Each line of the listing below containing the word "left" should be returned.
______________________________
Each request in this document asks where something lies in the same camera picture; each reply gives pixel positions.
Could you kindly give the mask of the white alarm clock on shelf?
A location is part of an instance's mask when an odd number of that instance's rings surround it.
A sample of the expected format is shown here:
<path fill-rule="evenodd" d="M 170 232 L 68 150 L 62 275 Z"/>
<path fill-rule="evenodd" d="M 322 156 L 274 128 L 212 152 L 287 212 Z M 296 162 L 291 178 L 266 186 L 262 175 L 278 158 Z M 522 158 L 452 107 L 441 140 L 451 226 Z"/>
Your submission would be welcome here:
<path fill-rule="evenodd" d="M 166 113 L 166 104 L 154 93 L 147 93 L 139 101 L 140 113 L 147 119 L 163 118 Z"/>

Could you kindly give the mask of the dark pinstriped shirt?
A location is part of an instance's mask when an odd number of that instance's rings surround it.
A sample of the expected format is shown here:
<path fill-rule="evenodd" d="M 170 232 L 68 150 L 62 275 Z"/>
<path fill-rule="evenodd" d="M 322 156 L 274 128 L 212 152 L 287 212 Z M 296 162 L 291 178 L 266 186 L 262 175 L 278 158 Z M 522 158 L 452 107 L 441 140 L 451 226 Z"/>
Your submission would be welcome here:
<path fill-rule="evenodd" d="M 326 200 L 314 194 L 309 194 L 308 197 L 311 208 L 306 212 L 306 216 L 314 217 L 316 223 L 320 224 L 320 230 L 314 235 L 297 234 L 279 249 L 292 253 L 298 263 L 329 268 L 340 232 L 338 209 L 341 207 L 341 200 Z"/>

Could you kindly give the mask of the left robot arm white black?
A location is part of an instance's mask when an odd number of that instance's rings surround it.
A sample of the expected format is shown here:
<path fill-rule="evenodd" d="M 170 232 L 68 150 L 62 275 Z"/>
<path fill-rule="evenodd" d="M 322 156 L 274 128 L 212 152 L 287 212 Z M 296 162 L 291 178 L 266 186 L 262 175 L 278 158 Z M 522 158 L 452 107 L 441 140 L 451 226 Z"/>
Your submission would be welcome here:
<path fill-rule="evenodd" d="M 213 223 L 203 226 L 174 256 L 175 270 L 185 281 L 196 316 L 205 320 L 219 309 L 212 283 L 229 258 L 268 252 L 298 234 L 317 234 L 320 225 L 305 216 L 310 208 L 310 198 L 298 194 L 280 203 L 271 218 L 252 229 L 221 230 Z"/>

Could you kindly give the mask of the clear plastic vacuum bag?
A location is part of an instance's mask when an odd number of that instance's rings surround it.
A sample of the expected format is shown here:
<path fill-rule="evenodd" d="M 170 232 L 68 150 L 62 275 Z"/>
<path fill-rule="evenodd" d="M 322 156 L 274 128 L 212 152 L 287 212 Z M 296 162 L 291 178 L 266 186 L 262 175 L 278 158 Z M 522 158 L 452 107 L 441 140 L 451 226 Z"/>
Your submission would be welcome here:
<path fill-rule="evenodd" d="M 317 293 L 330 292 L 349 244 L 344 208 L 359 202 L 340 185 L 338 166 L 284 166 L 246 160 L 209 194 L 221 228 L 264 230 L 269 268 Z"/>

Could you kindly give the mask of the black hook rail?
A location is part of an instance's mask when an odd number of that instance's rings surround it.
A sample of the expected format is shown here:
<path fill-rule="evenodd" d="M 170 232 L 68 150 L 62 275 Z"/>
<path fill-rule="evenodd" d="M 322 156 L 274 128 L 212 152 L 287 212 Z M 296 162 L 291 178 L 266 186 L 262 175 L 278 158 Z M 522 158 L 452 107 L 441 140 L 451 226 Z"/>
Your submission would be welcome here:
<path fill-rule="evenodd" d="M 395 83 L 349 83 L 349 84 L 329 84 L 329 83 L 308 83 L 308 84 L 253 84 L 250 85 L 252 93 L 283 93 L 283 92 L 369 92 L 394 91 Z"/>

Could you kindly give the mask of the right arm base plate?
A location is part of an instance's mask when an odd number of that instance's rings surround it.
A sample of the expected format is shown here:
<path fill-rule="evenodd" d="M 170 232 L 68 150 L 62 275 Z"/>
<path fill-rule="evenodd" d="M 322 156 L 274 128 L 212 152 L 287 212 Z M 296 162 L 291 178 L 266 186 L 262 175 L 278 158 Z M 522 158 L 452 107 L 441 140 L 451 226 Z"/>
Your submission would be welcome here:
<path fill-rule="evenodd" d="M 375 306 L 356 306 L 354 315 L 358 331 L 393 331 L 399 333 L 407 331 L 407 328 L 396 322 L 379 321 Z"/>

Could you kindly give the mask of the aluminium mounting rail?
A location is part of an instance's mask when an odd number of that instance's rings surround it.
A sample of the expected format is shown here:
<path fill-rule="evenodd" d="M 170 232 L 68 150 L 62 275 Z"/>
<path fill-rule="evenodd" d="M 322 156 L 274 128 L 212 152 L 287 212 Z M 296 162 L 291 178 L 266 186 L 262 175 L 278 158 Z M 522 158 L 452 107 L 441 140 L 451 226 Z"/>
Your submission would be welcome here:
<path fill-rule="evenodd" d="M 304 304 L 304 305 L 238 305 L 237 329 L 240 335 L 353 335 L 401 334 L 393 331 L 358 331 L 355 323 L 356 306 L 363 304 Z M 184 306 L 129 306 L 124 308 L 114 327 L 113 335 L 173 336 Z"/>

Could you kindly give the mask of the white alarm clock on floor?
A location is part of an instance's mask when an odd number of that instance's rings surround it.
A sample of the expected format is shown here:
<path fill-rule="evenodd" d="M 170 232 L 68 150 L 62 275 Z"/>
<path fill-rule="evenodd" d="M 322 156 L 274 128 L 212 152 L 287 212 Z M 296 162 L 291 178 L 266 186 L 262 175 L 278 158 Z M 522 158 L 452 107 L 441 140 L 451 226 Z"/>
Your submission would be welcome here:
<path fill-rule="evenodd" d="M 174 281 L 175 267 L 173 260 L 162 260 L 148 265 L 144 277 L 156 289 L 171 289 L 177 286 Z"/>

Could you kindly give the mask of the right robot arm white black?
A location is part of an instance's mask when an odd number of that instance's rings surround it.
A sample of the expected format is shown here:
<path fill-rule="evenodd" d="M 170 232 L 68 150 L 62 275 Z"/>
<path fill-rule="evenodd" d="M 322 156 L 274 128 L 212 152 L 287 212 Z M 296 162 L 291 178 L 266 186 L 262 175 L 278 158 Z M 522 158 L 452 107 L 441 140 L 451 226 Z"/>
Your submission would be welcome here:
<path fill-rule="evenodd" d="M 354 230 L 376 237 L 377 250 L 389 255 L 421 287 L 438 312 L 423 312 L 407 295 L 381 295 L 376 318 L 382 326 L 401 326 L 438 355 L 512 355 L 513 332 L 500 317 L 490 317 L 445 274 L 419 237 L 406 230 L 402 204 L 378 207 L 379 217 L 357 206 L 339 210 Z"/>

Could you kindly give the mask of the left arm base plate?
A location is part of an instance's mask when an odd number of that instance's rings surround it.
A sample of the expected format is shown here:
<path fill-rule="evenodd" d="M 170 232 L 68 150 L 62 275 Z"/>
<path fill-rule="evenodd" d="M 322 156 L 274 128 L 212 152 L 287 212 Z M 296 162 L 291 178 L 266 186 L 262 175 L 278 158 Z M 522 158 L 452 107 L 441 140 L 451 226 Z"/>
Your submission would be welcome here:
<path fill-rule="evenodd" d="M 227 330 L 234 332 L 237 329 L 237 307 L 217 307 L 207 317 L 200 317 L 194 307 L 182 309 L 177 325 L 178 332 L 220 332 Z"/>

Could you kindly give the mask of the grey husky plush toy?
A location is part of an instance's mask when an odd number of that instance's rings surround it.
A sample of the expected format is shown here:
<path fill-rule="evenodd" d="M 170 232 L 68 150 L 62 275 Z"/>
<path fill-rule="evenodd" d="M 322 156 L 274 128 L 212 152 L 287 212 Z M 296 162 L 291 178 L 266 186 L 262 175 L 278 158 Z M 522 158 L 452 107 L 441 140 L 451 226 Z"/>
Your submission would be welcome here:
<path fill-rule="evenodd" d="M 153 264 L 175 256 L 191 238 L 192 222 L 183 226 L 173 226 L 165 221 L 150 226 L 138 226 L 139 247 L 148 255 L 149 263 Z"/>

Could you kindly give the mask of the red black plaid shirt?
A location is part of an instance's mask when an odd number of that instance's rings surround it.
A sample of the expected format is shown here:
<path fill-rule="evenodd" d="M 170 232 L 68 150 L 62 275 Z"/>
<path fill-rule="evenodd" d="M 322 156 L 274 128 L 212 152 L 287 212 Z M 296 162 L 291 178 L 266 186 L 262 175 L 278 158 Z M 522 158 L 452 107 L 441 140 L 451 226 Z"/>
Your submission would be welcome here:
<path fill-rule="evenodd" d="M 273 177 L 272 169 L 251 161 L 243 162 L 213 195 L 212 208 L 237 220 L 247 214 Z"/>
______________________________
=== Answer section ===
Could you kindly give the mask of the left robot arm white black?
Could you kindly give the mask of the left arm base plate?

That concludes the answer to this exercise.